Build Back Better optimism

NextEra executives expressed optimism about the chances of Build Back Better or a carve-out of its climate provisions passing through Congress, despite slowdowns from within the Democratic party.

Earlier this year, Democratic holdout Sen. Joe Manchin of West Virginia stalled negotiations over the bill when he announced he would not lend his support to the bill, leaving Democrats just shy of a majority. But Manchin later reinvigorated hopes around the bill's climate provisions when he told reporters that "the climate thing is one that we probably can come to agreement much easier than anything else."

NextEra Chairman and CEO James Robo said that while his optimism is somewhat more muted than it was before Manchin pulled out of negotiations, he still believes it will come to pass by the end of 2022.

"I think I felt more optimistic in the fourth quarter than I do now – that's just reality," Robo told investors. "But I do think it's more likely than not that the clean energy piece of BBB gets acted on this year.

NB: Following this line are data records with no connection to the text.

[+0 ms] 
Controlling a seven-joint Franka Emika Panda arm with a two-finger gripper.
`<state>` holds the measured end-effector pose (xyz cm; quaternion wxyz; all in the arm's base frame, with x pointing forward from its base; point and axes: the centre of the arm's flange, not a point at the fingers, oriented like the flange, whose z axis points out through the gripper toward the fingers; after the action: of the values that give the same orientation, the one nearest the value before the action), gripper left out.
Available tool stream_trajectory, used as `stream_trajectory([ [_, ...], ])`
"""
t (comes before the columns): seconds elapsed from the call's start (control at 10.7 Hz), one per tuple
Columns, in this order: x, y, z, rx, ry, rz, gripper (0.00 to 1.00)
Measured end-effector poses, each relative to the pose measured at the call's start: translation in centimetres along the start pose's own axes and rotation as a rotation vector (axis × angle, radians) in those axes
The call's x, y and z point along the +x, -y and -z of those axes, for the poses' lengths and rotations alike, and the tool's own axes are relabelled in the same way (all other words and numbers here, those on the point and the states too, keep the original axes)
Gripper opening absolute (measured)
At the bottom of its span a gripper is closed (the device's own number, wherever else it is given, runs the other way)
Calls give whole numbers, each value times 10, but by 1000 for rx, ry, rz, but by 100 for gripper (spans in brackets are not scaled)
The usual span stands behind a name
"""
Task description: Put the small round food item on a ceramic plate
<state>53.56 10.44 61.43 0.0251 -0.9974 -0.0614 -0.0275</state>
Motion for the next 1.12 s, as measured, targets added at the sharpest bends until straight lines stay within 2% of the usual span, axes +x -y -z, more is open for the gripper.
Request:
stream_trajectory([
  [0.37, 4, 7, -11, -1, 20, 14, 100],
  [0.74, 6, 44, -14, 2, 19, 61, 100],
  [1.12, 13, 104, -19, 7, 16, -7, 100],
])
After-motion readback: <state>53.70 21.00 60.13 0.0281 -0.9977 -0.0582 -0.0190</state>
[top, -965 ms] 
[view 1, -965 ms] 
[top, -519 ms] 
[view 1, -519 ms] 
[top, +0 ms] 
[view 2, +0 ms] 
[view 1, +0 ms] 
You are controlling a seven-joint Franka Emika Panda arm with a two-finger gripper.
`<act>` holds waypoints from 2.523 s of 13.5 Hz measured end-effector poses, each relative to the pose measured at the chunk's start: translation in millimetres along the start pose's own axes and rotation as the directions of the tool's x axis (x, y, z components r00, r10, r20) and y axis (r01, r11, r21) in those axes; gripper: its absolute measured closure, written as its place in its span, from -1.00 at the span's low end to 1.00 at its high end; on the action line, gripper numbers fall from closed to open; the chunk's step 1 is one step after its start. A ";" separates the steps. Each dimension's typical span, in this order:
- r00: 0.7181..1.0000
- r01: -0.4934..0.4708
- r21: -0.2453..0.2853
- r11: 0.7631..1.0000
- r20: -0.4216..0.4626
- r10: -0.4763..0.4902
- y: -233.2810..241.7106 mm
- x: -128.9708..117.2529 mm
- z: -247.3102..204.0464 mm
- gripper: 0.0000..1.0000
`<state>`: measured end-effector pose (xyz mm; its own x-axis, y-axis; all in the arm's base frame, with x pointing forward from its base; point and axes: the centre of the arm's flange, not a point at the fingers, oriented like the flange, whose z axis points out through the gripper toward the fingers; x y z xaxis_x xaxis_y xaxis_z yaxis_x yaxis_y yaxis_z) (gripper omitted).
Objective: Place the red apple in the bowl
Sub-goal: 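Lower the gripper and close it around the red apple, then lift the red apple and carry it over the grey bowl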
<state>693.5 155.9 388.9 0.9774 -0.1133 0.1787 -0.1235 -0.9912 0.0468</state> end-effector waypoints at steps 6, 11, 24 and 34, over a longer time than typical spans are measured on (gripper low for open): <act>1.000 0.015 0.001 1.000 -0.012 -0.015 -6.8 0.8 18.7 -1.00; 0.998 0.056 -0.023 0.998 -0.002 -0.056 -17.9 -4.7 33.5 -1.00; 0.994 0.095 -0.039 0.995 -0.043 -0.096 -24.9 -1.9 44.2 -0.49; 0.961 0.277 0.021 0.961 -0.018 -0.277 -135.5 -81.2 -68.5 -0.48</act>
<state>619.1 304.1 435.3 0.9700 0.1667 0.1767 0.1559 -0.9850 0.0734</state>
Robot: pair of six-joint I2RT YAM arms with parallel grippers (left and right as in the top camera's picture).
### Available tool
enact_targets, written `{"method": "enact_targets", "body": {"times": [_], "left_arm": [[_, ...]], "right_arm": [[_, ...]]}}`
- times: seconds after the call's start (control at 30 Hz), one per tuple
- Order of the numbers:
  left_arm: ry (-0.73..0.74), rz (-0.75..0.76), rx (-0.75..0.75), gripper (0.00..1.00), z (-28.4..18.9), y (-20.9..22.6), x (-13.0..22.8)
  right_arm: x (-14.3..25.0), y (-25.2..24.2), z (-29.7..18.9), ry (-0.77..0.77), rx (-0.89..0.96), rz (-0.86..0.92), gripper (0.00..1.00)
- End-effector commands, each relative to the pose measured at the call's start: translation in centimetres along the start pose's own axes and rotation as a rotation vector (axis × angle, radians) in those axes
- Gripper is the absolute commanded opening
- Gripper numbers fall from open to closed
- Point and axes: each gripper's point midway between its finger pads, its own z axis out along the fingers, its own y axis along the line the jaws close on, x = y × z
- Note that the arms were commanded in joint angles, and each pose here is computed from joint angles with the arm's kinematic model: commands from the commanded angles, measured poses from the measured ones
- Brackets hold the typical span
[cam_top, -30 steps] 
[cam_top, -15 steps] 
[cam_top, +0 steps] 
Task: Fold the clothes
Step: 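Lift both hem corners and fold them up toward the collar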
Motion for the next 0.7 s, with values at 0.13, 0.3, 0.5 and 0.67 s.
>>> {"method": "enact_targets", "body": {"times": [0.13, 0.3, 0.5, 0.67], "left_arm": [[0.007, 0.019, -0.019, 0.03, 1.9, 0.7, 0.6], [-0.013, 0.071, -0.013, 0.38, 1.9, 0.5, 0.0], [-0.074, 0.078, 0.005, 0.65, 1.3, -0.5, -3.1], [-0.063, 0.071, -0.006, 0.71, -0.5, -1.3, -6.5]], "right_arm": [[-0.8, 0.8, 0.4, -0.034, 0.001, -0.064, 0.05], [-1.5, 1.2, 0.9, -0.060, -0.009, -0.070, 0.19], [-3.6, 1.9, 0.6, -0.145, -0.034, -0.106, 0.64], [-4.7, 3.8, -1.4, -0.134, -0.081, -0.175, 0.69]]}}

I do think it's going to take a while."

"My sense is that it's not going to be first quarter event," he added. "It's going to be post that, either a second quarter event or honestly, probably more likely sometime in the fourth quarter after the election."

That sentiment has been shared by others in the green hydrogen sector. During Plug Power's Jan. 20 annual business update, CEO Andy Marsh said that he felt that many parts of the climate package could be passed as individual bills by April.